Eine Studie, an der unter anderem Wissenschaftler aus Stanford, London und Chicago arbeiteten, zeigt die Zeitersparnis im Homeoffice. 72 Minuten bleiben Beschäftigten in 27 untersuchten Ländern im Schnitt pro Arbeitstag im Homeoffice übrig. Davon würde 40 Prozent der eingesparten Zeit von den Beschäftigten genutzt werden, um zu arbeiten. Und aus einem weiteren Grund würden Arbeitgeber vom Homeoffice profitieren.
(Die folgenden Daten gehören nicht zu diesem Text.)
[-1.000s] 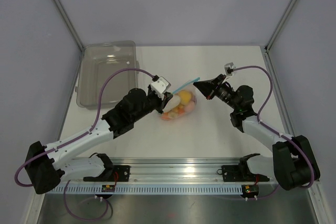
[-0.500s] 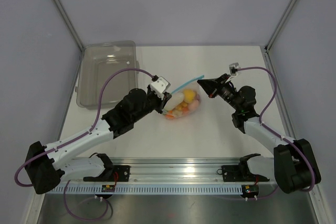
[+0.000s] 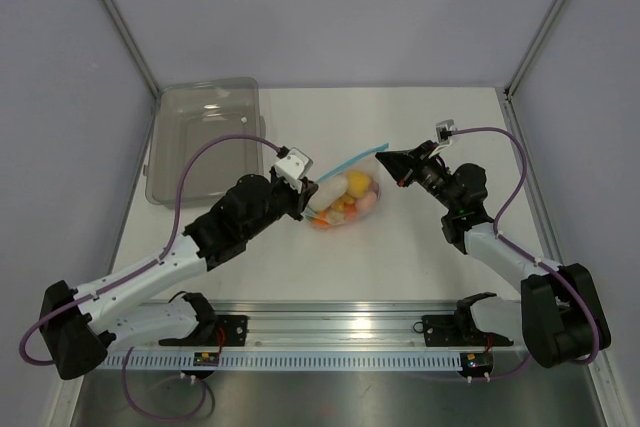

So sagte Studienautor Cevat Giray Aksoy gegenüber der WirtschaftsWoche: „Lange Pendelzeiten, unvorhersehbare Fahrzeiten und überlastete Straßen senken die Produktivität der Arbeitnehmer.“
Ein Forscherteam der MIT Sloan School of Management, der Harvard University und der Cornell University fand dahingehend heraus: Wer in der regulären Zeit am heimischen Schreibtisch arbeitet, steigert so das eigene Wohlbefinden – und ist sogar zufriedener im Job.
Doch die Heimarbeit bringt auch Nachteile mit sich. Eine Forschungsgruppe vom Institut für Arbeitsmedizin an der Berliner Charité fand heraus: Je mehr Arbeitszeit Beschäftigte nämlich im Homeoffice verbrachten, desto häufiger berichteten sie von Stresssymptomen.
Dennoch sei es aus Grunaus Sicht „legitim und richtig“, den Umfang für Arbeitgeber- und Arbeitnehmerseite „basierend auf den Erfahrungen zu optimieren“. Denn Studien zeigen auch: Beschäftigte mit Homeoffice-Wunsch seien bereit, Kompromisse einzugehen – beispielsweise beim Gehalt.